Talking to Katherine Strutt

5 Jan

Katherine Strutt podcast

Interview Transcript

My name is Sheryl Smolkin. I am a pension and benefits lawyer and journalist. Today I’m kicking off our series of interviews with the people behind the scene at the Saskatchewan Pension Plan. I’m talking to Katherine Strutt, the General Manager of the Plan.

Welcome Katherine. Thanks Sheryl.

Q. Who can join the SPP?

A. Anyone between the ages of 18 and 71 can join the plan no matter where they live or work. So while most of our members are from Saskatchewan, anybody from the rest of Canada can also join and be part of the plan.

Q. Why do Canadians need a pension plan? Most of us are eligible for CPP and OAS, plus anyone with a house effectively has a chunk of savings.

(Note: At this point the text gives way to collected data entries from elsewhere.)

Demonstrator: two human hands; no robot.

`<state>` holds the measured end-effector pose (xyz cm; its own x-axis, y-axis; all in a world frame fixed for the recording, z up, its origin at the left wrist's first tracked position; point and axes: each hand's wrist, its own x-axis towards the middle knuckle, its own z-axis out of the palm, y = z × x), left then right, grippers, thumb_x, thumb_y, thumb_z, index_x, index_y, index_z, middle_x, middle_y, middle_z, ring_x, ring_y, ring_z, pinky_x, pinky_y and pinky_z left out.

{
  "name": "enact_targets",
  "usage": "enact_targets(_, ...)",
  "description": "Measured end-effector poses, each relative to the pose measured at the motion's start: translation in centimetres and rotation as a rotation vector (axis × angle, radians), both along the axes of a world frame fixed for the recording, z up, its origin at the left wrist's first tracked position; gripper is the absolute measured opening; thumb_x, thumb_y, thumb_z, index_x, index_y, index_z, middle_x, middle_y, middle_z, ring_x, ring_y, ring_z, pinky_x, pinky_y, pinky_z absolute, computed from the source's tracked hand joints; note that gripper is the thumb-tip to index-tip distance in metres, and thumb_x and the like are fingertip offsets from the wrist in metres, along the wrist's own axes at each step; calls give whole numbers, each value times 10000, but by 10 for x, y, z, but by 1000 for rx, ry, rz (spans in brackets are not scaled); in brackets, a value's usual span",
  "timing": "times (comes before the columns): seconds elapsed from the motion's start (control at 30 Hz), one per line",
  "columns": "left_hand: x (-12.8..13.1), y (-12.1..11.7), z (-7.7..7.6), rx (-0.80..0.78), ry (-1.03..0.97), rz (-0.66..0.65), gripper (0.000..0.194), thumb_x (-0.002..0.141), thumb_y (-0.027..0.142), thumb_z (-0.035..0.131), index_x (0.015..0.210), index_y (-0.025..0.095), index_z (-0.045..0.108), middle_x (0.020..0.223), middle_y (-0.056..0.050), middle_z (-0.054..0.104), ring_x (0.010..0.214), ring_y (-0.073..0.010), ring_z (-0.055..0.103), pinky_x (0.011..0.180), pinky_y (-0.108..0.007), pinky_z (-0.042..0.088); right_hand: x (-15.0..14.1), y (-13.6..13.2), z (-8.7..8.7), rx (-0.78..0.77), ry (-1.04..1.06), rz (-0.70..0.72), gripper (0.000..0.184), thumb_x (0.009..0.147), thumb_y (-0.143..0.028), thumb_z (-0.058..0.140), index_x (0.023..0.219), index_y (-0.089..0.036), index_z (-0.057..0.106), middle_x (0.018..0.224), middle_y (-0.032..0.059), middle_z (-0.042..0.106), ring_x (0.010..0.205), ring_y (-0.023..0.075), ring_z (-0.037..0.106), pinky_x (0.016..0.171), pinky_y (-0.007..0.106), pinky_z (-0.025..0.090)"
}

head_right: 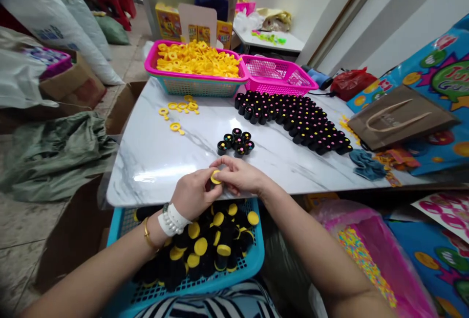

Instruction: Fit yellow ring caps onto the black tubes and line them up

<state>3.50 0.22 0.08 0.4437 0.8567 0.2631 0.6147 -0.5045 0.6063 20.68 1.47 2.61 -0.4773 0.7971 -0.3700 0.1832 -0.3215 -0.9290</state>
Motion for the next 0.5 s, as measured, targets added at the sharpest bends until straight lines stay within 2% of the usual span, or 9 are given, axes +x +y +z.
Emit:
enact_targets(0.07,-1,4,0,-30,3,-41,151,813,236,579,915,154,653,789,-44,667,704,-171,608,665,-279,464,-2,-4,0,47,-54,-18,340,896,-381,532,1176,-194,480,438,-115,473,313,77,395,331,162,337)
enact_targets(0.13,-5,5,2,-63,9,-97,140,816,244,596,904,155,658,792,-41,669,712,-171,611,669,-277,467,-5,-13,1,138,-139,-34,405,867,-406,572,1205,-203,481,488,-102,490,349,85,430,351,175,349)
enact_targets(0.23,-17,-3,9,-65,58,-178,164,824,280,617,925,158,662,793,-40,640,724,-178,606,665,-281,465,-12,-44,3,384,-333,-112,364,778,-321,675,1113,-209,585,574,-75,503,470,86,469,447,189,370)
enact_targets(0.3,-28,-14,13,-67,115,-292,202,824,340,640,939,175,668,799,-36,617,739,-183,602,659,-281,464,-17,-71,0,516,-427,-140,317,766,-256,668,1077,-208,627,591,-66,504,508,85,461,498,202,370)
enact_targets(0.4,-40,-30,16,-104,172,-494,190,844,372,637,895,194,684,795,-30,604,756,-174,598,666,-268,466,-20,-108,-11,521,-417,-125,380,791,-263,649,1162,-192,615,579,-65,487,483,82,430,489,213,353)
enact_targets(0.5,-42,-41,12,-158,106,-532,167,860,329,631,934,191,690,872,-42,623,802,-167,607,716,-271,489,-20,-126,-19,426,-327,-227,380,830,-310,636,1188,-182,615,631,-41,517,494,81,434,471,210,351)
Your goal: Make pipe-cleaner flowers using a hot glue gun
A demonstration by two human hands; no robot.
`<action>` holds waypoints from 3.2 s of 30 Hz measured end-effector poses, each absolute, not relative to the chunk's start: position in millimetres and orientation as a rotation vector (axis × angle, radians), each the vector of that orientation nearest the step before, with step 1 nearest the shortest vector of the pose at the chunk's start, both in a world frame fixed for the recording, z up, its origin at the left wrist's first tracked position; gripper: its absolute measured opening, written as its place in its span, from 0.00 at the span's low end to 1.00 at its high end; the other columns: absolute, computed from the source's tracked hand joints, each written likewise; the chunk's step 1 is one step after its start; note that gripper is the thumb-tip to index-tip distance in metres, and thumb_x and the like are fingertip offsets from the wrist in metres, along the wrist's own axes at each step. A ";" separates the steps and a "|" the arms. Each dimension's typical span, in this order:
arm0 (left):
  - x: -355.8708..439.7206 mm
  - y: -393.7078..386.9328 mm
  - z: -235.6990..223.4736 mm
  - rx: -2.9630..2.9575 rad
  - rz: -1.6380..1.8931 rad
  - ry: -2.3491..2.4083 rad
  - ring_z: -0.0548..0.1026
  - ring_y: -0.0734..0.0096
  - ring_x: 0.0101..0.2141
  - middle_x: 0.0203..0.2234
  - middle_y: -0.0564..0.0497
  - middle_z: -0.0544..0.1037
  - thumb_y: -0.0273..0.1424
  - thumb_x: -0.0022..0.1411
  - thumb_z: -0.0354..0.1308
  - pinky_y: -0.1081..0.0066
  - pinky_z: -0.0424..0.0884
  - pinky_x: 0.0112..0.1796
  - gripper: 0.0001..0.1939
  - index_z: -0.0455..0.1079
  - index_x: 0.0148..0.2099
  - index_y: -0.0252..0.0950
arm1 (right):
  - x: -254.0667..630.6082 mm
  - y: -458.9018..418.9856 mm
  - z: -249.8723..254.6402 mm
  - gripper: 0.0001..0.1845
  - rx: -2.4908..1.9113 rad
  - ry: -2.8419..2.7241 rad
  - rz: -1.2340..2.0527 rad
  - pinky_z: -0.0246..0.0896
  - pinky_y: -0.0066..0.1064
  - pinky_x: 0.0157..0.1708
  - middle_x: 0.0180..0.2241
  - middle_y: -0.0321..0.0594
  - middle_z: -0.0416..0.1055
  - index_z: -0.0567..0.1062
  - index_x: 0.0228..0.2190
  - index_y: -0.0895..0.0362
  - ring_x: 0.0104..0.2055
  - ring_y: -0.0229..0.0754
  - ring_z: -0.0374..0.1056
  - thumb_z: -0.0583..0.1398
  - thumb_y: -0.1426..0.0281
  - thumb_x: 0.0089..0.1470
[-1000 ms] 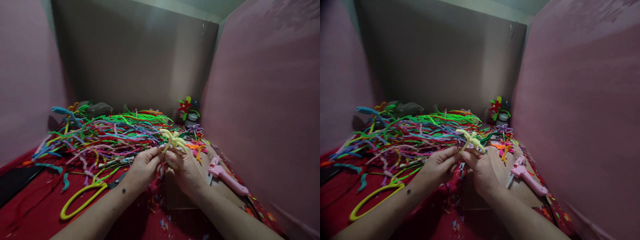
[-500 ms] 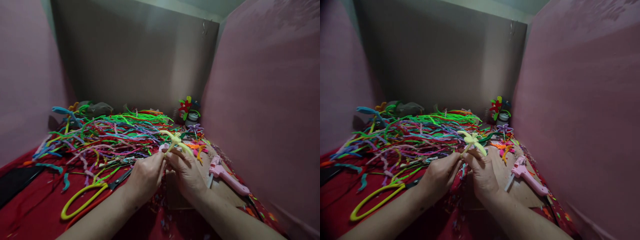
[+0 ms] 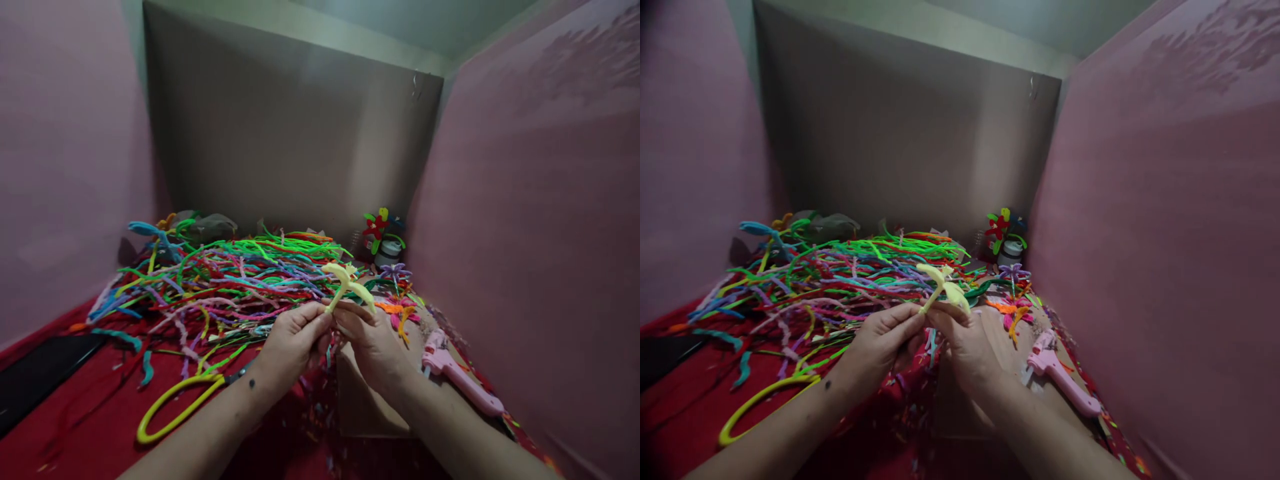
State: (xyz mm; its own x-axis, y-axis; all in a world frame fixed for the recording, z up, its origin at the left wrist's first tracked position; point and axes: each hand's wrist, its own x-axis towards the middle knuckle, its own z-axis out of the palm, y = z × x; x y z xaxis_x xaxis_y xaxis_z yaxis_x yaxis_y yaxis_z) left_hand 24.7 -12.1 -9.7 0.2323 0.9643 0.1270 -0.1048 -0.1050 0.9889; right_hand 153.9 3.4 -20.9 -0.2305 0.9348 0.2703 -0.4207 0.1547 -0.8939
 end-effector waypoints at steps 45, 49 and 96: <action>30.7 -10.5 -40.9 2.752 1.337 1.360 0.71 0.70 0.19 0.20 0.50 0.73 0.25 0.64 0.43 0.72 0.58 0.21 0.09 0.64 0.39 0.32 | 160.9 -3.1 -29.8 0.08 -0.587 -0.881 1.458 0.54 0.25 0.25 0.22 0.33 0.71 0.77 0.24 0.58 0.24 0.33 0.61 0.68 0.75 0.34; 29.3 -11.9 -35.5 2.514 1.347 1.231 0.70 0.72 0.21 0.22 0.51 0.72 0.24 0.62 0.43 0.74 0.60 0.23 0.11 0.65 0.43 0.33 | 159.8 -4.3 -29.4 0.09 -0.582 -0.911 1.465 0.56 0.26 0.28 0.25 0.34 0.73 0.78 0.26 0.57 0.27 0.34 0.63 0.68 0.73 0.36; 25.7 -18.4 -14.7 1.483 1.106 0.876 0.66 0.77 0.18 0.16 0.53 0.69 0.35 0.56 0.57 0.76 0.63 0.21 0.14 0.68 0.22 0.33 | 159.8 -21.0 -12.4 0.15 -0.437 -1.158 1.426 0.58 0.28 0.17 0.16 0.29 0.65 0.67 0.30 0.54 0.15 0.35 0.60 0.66 0.64 0.41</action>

 A. Well, if you think of retirement savings in Canada as a three-legged stool, on the first leg you have Old Age Security which is a universal program. On the second leg you have the Canada Pension Plan which is a workplace-based pension. And those two are the foundation for most people’s retirement savings. The third leg is individual retirement savings and that’s where the SPP fits in.

So it’s important to have some personal savings and the SPP provides a vehicle which is easy to use and gives members a strong return at a very low cost. Your home is a very important part of your personal savings but you cannot necessarily rely on that as your main source of funds for retirement.

Q. With an alphabet of savings options, why do you think Saskatchewan residents and other Canadians should consider the SPP as part of their retirement savings strategy?

 A. Well as I said, the SPP is simple and easy. We provide members with a true pension plan. That’s the difference between us and a Group RRSP. And you can’t get that anywhere else on a personal basis. Members get access to a large institutional plan for a fee of about one percent or less.

This would compare very favourably to retail mutual funds which typically would charge anywhere from 2% to 3%.

Q. How much can each member contribute?

 A.  Each member can contribute up to $2,500 per year based on their own individual RRSP limits. They can transfer in another $10,000 each year from an RRSP, a RRIF or an unlocked pension plan.

Q. How does an individual know where to put his money first – pay off debt? SPP? RRSP? TFSA? It’s a challenge to figure all of these out.

A. It sure is, and it is certainly a very individual decision, but I believe it isn’t an either/or proposition. People can be paying down their debt the same time as saving for their retirement through the SPP. As their financial situation improves, they can increase their contributions to the SPP.

Q. What if a plan member can’t afford to make contributions because of unexpected other expenses?

 A. That’s where the SPP is so flexible. If people need to stop making contributions for a while and then start up again, they can do so without penalty. It’s very flexible and very easy to use.

Katherine, thanks so much for taking the time to talk to me today. I know both members and prospective members will be very interested in your answers to my questions. 

 

Katherine Strutt Interview, December 2010

Katherine Strutt podcast, December 10, 2010

6 Responses to “Talking to Katherine Strutt”

  1. Troy W. January 9, 2012 at 4:43 pm #

    What are the limitations and/or restrictions of the SPP in comparison to an individual RRSP?

    • SPP January 9, 2012 at 5:07 pm #

      Thanks for your question Troy. In a nutshell, the response to your question is “If you have RRSP room, you have room for SPP”. Plan participants can contribute up to $2500 each year, subject to their available RRSP room. SPP is a real pension plan which means funds are locked-in until age 55 at which time the account can be converted to retirement income. This conversion can be delayed until age 71 so that your account can keep growing. SPP members get the benefit of professional investment management for a low cost. SPP’s not-for-profit approach means that the Plan returns all of its earnings, less administration costs, to members.

      • Troy W. January 9, 2012 at 8:34 pm #

        Thank you for your quick response.

        So then then aside from the contribution limit being much lower than my RRSP deduction limit, it sounds like the main downside to the SPP is that my funds are restricted until I’m 55.

        At 55 am I able to pull all of my funds and do what I want with them? …Or must I convert to a retirement income fund directed by the SPP managers as well?

  2. SPP January 10, 2012 at 9:07 am #

    Thanks again for your question Troy.

    A key difference between SPP and RRSPs is that SPP is a pension plan and as such is designed to provide lifetime income in retirement versus being a simple savings account. That’s why it’s locked in. When you elect to retire from SPP, any time after the age of 55, you will be able to receive annuity payments from SPP or transfer funds into a LIRA or pRRIF with another financial institution.

    Watch for our January 19 blog which will contain a series of FAQ’s about pension payments.

  3. Kathleen March 29, 2012 at 9:26 am #

    To clarify, the fixed monthly payments are not indexed to inflation each year?

    • SPP March 30, 2012 at 1:27 pm #

      Thanks for your question Kathleen.

      Annuity payments are a fixed dollar amount determined at the time of a member’s retirement from SPP. The member’s pension amount will never change; payments are not indexed.